RECORDED INFORMATION –

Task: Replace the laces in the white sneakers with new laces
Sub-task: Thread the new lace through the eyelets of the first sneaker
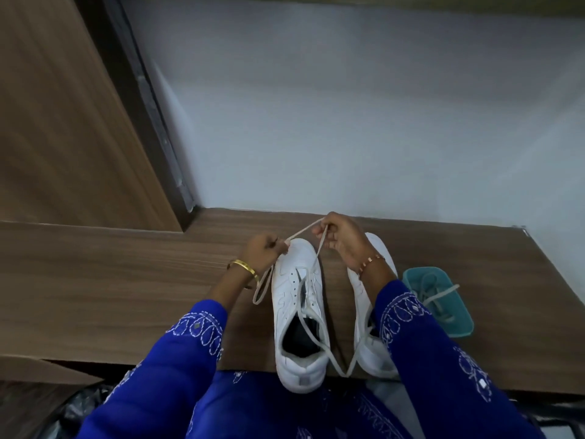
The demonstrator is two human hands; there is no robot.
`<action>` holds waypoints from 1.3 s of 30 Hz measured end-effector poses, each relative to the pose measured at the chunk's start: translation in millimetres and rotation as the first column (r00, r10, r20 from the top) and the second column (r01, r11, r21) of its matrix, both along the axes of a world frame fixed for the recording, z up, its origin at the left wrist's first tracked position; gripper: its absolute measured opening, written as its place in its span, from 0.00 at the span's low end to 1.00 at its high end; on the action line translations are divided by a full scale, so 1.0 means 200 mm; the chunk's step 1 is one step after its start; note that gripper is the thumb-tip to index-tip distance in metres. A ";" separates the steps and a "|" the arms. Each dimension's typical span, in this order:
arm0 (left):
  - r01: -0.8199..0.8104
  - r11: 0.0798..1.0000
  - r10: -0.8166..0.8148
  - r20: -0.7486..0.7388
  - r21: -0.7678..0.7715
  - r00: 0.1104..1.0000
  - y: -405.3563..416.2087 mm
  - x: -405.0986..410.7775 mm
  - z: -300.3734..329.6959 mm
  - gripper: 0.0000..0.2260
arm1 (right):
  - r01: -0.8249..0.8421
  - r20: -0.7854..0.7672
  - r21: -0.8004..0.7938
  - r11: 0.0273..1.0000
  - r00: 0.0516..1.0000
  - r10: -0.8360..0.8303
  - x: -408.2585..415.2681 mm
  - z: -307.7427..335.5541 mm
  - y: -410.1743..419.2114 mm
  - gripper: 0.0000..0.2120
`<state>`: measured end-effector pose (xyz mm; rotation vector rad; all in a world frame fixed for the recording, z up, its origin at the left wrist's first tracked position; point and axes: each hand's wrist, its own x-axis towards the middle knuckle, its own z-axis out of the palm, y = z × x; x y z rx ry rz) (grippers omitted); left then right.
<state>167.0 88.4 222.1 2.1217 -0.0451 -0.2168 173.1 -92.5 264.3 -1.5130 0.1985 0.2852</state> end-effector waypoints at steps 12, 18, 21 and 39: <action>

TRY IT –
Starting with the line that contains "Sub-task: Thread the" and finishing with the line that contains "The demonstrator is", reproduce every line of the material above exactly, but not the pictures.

THE COMPLETED TASK –
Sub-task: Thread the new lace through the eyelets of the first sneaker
The demonstrator is two human hands; there is no robot.

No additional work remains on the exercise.